→ **AIM OF THE TASK**: What is the number of lines below that hold "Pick"? Answer with that number only.

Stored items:
⟨
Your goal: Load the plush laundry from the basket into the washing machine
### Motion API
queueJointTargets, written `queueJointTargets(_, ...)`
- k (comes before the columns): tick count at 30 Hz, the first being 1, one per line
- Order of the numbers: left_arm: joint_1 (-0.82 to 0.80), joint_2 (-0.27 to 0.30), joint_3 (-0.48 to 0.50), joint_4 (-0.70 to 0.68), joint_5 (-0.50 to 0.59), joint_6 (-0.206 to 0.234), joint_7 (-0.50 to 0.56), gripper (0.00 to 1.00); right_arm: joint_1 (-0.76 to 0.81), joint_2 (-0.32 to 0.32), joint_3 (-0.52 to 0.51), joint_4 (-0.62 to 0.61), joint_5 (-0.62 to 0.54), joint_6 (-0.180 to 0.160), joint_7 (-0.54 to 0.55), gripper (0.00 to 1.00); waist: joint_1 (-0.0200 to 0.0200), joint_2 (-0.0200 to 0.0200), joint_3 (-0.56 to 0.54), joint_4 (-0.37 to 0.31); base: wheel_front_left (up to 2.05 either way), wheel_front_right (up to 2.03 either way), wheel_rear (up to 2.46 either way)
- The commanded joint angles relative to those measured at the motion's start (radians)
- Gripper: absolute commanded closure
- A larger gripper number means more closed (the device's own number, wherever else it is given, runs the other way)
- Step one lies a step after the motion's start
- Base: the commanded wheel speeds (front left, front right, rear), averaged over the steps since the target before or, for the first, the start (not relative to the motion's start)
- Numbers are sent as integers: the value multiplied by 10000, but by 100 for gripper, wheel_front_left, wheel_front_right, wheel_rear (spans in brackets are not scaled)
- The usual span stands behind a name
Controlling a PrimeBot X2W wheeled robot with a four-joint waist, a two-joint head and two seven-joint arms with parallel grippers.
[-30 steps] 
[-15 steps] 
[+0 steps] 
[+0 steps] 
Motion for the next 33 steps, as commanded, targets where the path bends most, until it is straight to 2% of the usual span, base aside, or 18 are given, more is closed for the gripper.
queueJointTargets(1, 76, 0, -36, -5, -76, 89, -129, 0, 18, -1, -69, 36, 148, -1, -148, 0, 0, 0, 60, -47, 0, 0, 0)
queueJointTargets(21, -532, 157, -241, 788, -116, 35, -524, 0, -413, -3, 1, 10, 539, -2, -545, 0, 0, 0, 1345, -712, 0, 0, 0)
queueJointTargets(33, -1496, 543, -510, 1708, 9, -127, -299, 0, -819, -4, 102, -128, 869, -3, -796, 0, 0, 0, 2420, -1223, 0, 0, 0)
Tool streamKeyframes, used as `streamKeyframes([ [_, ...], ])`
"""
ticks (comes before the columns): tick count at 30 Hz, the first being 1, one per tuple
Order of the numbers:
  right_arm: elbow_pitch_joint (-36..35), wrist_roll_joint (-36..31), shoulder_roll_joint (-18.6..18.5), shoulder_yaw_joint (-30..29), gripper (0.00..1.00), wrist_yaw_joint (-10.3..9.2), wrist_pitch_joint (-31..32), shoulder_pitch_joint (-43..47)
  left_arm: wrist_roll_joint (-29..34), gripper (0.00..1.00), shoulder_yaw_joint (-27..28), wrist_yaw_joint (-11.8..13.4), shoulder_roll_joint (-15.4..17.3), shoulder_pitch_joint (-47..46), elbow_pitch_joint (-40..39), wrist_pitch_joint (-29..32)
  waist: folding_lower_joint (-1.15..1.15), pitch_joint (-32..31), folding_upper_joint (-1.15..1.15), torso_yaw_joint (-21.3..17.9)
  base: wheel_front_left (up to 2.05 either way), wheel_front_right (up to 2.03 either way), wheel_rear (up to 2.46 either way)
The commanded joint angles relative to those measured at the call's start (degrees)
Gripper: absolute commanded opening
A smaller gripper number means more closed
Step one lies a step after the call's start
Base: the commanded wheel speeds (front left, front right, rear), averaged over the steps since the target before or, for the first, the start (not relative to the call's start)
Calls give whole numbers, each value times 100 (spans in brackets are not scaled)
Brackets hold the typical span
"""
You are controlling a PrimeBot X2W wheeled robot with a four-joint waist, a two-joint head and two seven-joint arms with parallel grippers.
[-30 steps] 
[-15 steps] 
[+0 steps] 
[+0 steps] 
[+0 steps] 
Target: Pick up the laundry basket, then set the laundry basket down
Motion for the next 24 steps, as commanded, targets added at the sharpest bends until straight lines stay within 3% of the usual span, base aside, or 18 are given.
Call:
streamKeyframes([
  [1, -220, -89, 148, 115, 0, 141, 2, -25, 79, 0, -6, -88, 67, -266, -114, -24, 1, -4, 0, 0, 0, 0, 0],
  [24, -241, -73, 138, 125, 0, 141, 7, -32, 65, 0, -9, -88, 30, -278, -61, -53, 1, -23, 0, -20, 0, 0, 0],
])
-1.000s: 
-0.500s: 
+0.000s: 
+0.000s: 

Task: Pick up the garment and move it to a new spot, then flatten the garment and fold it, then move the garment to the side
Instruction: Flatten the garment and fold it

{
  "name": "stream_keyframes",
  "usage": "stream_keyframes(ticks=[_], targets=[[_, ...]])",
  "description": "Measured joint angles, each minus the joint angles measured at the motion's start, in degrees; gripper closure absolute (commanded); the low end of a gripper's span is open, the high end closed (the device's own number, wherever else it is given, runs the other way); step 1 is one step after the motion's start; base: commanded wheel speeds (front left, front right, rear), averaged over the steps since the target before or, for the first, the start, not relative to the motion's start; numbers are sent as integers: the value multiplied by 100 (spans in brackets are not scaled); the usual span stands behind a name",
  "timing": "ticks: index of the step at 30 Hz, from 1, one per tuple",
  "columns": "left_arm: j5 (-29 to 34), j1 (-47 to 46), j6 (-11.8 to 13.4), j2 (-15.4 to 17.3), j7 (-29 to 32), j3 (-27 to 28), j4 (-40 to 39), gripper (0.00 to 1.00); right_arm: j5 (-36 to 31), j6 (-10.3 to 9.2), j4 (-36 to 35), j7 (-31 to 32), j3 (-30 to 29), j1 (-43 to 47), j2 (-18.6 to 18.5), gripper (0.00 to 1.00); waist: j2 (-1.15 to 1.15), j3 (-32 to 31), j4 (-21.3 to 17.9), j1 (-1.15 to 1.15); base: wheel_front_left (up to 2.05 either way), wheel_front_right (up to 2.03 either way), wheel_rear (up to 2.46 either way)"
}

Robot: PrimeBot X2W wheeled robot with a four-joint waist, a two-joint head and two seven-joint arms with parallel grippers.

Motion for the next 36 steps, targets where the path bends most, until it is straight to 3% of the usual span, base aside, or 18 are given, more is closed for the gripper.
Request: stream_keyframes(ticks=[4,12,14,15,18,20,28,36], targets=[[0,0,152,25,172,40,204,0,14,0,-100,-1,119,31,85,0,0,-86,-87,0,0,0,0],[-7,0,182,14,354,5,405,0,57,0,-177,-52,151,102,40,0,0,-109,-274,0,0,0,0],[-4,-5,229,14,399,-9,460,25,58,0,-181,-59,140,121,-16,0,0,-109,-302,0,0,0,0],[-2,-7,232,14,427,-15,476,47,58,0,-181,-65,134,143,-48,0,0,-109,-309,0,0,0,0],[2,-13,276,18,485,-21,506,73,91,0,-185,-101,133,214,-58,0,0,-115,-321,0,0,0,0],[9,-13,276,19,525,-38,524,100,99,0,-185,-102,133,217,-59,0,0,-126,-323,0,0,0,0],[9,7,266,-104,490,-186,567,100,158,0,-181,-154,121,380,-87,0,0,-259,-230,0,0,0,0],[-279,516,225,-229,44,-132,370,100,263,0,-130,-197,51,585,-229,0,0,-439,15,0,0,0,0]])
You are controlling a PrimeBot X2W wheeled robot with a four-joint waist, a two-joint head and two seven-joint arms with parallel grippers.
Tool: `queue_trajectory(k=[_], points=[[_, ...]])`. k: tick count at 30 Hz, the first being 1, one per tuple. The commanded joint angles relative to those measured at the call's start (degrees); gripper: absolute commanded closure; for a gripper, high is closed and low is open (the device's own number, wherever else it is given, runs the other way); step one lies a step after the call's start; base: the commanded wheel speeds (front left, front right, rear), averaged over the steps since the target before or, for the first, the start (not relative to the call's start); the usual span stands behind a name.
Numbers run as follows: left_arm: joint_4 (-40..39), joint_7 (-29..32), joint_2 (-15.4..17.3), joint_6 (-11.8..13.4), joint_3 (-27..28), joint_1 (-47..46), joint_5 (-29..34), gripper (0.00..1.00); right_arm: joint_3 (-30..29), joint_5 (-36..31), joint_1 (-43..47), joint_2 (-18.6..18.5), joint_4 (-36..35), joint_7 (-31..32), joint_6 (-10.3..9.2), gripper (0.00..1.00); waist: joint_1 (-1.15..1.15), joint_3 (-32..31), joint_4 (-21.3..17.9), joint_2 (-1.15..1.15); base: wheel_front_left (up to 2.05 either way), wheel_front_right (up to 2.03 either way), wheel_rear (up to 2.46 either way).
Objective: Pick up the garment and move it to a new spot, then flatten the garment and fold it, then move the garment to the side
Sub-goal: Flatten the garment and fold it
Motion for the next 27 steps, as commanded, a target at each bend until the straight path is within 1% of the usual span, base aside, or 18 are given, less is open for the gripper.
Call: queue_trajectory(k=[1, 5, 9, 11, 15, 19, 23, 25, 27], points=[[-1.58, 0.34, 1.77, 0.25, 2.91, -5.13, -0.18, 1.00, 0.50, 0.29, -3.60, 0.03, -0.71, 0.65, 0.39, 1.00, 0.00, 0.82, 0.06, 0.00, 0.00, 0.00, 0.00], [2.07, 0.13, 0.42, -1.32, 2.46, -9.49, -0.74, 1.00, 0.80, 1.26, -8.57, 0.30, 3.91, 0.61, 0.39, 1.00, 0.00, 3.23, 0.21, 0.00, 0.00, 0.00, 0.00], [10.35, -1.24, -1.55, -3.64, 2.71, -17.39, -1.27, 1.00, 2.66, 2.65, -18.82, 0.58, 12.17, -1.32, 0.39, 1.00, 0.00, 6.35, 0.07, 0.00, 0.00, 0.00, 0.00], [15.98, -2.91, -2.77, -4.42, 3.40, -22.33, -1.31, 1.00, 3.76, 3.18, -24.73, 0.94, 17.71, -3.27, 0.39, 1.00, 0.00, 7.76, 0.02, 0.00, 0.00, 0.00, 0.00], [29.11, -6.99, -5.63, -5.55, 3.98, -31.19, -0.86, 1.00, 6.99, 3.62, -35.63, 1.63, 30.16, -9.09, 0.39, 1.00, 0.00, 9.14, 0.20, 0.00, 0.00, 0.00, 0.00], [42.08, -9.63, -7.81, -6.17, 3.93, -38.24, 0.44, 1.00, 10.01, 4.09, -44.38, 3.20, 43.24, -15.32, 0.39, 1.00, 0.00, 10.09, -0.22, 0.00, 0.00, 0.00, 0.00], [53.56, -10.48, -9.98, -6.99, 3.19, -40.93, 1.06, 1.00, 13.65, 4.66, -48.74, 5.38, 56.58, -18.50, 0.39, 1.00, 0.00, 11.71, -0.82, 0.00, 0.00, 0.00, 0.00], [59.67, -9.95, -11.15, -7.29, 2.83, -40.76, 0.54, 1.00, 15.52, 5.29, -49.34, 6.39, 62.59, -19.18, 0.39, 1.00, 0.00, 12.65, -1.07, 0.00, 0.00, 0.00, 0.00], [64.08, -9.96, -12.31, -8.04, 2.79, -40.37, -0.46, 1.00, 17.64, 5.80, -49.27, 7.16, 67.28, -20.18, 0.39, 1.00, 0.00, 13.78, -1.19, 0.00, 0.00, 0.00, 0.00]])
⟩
→ **SOLUTION TO THE EXERCISE**: 3